((

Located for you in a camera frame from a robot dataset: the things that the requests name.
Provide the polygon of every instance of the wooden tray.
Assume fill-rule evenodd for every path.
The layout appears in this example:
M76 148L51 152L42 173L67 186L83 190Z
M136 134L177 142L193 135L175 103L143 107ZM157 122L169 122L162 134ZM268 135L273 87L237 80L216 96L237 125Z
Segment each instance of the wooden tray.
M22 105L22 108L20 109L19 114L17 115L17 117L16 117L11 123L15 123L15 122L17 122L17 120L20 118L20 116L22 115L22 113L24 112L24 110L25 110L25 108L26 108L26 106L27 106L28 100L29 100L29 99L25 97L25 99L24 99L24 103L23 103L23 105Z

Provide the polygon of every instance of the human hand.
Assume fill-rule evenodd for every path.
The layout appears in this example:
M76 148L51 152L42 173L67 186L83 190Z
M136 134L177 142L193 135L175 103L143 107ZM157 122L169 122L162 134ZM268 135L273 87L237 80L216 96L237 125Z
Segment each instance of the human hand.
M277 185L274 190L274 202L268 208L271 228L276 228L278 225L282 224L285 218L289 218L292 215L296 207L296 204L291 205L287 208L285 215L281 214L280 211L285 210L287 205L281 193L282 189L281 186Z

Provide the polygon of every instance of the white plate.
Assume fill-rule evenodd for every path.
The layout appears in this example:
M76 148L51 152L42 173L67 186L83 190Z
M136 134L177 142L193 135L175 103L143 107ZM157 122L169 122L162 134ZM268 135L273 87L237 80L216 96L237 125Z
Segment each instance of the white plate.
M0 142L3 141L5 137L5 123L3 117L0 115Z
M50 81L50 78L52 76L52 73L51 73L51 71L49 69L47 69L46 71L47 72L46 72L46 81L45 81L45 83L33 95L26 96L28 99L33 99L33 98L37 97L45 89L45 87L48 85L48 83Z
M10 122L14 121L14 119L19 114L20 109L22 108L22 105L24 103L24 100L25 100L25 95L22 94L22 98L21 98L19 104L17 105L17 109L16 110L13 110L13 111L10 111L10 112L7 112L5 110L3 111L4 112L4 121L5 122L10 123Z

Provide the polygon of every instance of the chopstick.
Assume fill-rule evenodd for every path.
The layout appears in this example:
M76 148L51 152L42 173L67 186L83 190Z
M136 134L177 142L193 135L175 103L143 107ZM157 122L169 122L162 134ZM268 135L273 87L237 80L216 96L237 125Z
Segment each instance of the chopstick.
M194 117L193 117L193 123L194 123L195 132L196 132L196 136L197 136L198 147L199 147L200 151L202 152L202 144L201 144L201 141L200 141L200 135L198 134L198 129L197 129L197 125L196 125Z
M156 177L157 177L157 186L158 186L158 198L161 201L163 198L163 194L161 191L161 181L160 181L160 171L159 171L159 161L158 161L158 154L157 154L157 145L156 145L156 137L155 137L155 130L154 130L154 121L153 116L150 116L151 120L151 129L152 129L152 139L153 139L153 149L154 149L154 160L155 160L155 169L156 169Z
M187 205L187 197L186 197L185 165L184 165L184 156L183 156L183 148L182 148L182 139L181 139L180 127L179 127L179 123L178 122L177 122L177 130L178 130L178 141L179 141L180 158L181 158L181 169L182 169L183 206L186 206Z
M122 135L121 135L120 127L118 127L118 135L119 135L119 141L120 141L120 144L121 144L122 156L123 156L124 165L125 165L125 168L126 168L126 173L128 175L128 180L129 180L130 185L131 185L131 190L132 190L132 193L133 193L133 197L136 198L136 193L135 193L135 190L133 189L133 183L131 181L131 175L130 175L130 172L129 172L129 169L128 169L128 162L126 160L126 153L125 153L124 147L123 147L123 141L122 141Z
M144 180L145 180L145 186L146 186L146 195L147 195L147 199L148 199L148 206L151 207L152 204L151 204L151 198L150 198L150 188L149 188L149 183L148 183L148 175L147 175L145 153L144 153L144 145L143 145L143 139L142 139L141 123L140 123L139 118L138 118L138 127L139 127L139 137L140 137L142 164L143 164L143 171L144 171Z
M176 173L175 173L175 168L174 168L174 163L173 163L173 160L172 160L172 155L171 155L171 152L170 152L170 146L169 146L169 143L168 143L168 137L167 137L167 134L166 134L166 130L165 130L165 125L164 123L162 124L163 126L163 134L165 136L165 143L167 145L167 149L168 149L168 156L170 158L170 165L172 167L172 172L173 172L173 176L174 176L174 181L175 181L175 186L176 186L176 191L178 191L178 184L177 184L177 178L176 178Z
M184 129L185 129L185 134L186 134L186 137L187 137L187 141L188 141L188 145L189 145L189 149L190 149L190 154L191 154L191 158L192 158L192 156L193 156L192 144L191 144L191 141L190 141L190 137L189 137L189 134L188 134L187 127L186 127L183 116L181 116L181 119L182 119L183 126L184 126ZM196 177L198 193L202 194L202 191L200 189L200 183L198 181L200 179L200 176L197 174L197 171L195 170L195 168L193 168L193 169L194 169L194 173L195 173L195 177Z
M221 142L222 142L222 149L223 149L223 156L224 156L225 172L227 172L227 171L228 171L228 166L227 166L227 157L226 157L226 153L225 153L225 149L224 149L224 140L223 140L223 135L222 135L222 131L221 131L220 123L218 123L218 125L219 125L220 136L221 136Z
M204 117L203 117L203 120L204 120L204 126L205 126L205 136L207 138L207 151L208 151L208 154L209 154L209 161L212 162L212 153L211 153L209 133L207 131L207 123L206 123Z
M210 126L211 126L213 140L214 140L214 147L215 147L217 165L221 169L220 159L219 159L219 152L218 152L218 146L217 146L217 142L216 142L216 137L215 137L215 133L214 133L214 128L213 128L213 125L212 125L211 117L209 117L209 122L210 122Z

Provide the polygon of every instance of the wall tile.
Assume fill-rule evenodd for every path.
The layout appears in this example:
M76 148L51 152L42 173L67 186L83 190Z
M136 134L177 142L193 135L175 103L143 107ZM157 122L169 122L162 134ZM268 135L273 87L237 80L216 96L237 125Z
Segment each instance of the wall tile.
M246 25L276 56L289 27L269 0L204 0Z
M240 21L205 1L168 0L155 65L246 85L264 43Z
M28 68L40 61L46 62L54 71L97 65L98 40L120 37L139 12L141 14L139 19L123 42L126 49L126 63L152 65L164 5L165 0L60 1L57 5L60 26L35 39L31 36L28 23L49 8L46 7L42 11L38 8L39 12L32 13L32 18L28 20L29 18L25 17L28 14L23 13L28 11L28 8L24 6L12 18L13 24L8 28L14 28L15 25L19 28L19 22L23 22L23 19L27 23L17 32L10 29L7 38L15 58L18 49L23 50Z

))

## ACTION ITEM
Quote every line of the data, word for word.

## ANSWER
Located for you in a camera frame from a robot dataset: the things that the requests name.
Provide the polygon of every instance of the wooden tray.
Assume fill-rule evenodd for every path.
The layout appears in this example:
M76 148L51 152L42 173L67 186L83 190Z
M136 134L177 142L193 135L175 103L143 107ZM157 122L169 122L162 134ZM268 135L273 87L237 80L216 96L237 125Z
Segment each instance of the wooden tray.
M22 105L22 108L20 109L19 114L17 115L17 117L16 117L11 123L15 123L15 122L17 122L17 120L20 118L20 116L22 115L22 113L24 112L24 110L25 110L25 108L26 108L26 106L27 106L28 100L29 100L29 99L25 97L25 99L24 99L24 103L23 103L23 105Z

Provide the polygon of every instance of the human hand.
Assume fill-rule evenodd for every path.
The layout appears in this example:
M76 148L51 152L42 173L67 186L83 190Z
M136 134L177 142L193 135L175 103L143 107ZM157 122L169 122L162 134ZM268 135L273 87L237 80L216 96L237 125Z
Segment each instance of the human hand.
M277 185L274 190L274 202L268 208L271 228L276 228L278 225L282 224L285 218L289 218L292 215L296 207L296 204L291 205L287 208L285 215L281 214L280 211L285 210L287 205L281 193L282 189L281 186Z

Provide the polygon of every instance of the white plate.
Assume fill-rule evenodd for every path.
The layout appears in this example:
M76 148L51 152L42 173L67 186L83 190Z
M136 134L177 142L193 135L175 103L143 107ZM157 122L169 122L162 134ZM268 135L273 87L237 80L216 96L237 125Z
Segment each instance of the white plate.
M0 142L3 141L5 137L5 123L3 117L0 115Z
M50 81L50 78L52 76L52 73L51 73L51 71L49 69L47 69L46 71L47 72L46 72L46 81L45 81L45 83L33 95L26 96L28 99L33 99L33 98L37 97L45 89L45 87L48 85L48 83Z
M10 122L14 121L14 119L19 114L20 109L22 108L22 105L24 103L24 100L25 100L25 95L22 94L22 98L21 98L19 104L17 105L17 109L16 110L13 110L13 111L10 111L10 112L7 112L5 110L3 111L4 112L4 121L5 122L10 123Z

Provide the polygon of every instance of the chopstick.
Assume fill-rule evenodd for every path.
The layout appears in this example:
M76 148L51 152L42 173L67 186L83 190Z
M136 134L177 142L193 135L175 103L143 107ZM157 122L169 122L162 134ZM268 135L273 87L237 80L216 96L237 125Z
Segment each instance of the chopstick.
M194 117L193 117L193 123L194 123L195 132L196 132L196 136L197 136L198 147L199 147L200 151L202 152L202 144L201 144L201 141L200 141L200 135L198 134L198 129L197 129L197 125L196 125Z
M156 177L157 177L157 186L158 186L158 198L161 201L163 198L163 194L161 191L161 181L160 181L160 171L159 171L159 161L158 161L158 154L157 154L157 145L156 145L156 137L155 137L155 130L154 130L154 121L153 116L150 116L151 120L151 129L152 129L152 139L153 139L153 149L154 149L154 160L155 160L155 169L156 169Z
M187 205L187 197L186 197L185 165L184 165L184 156L183 156L183 148L182 148L182 139L181 139L180 127L179 127L179 123L178 122L177 122L177 130L178 130L178 141L179 141L180 158L181 158L181 169L182 169L183 206L186 206Z
M122 135L121 135L120 127L118 127L118 135L119 135L119 141L120 141L120 144L121 144L122 156L123 156L124 165L125 165L125 168L126 168L126 173L128 175L128 180L129 180L130 185L131 185L131 190L132 190L132 193L133 193L133 197L136 198L136 193L135 193L135 190L133 189L133 183L131 181L131 175L130 175L130 172L129 172L129 169L128 169L128 162L126 160L126 153L125 153L124 147L123 147L123 141L122 141Z
M144 180L145 180L145 186L146 186L146 195L147 195L147 199L148 199L148 206L151 207L152 204L151 204L151 198L150 198L150 188L149 188L149 183L148 183L148 175L147 175L145 153L144 153L144 145L143 145L143 139L142 139L141 123L140 123L139 118L138 118L138 127L139 127L139 137L140 137L142 164L143 164L143 171L144 171Z
M176 173L175 173L175 168L174 168L174 163L173 163L173 160L172 160L172 155L171 155L171 152L170 152L170 146L169 146L169 143L168 143L168 137L167 137L167 134L166 134L166 130L165 130L165 125L164 123L162 124L163 126L163 134L165 136L165 143L167 145L167 149L168 149L168 156L170 158L170 165L172 167L172 172L173 172L173 176L174 176L174 181L175 181L175 186L176 186L176 191L178 191L178 184L177 184L177 178L176 178Z
M184 129L185 129L185 134L186 134L186 137L187 137L187 141L188 141L188 145L189 145L189 149L190 149L190 154L191 154L191 158L192 158L192 156L193 156L192 144L191 144L191 141L190 141L190 137L189 137L189 134L188 134L187 127L186 127L183 116L181 116L181 119L182 119L183 126L184 126ZM196 177L198 193L202 194L202 191L200 189L200 183L198 181L200 179L200 176L197 174L197 171L195 170L195 168L193 168L193 169L194 169L194 173L195 173L195 177Z
M221 142L222 142L222 149L223 149L223 156L224 156L225 172L227 172L227 171L228 171L228 166L227 166L227 157L226 157L226 153L225 153L225 149L224 149L224 140L223 140L223 135L222 135L222 131L221 131L220 123L218 123L218 125L219 125L220 136L221 136Z
M204 117L203 117L203 120L204 120L204 126L205 126L205 136L207 138L207 151L208 151L208 154L209 154L209 161L212 162L212 153L211 153L209 133L207 131L207 123L206 123Z
M210 126L211 126L213 140L214 140L214 147L215 147L217 165L221 169L220 159L219 159L219 152L218 152L218 146L217 146L217 142L216 142L216 137L215 137L215 133L214 133L214 128L213 128L213 125L212 125L211 117L209 117L209 122L210 122Z

Provide the polygon of every instance of the wall tile.
Assume fill-rule evenodd for every path.
The layout appears in this example:
M76 148L51 152L42 173L67 186L83 190Z
M136 134L177 142L193 135L175 103L143 107ZM157 122L169 122L162 134ZM268 135L273 87L237 80L216 96L237 125Z
Segment each instance of the wall tile.
M246 25L276 56L289 27L269 0L204 0Z
M240 21L205 1L168 0L155 65L246 85L264 43Z
M28 68L40 61L46 62L54 71L97 65L98 40L120 37L139 12L141 14L139 19L123 42L126 49L126 63L152 65L164 5L165 0L60 1L57 5L60 26L35 39L31 36L28 23L49 8L46 7L42 11L38 8L39 12L32 13L32 18L28 20L29 18L25 17L28 14L23 13L28 11L28 8L24 6L12 18L13 24L8 28L14 28L15 25L19 28L19 22L23 22L23 19L27 23L17 32L10 29L7 38L15 58L18 49L23 50Z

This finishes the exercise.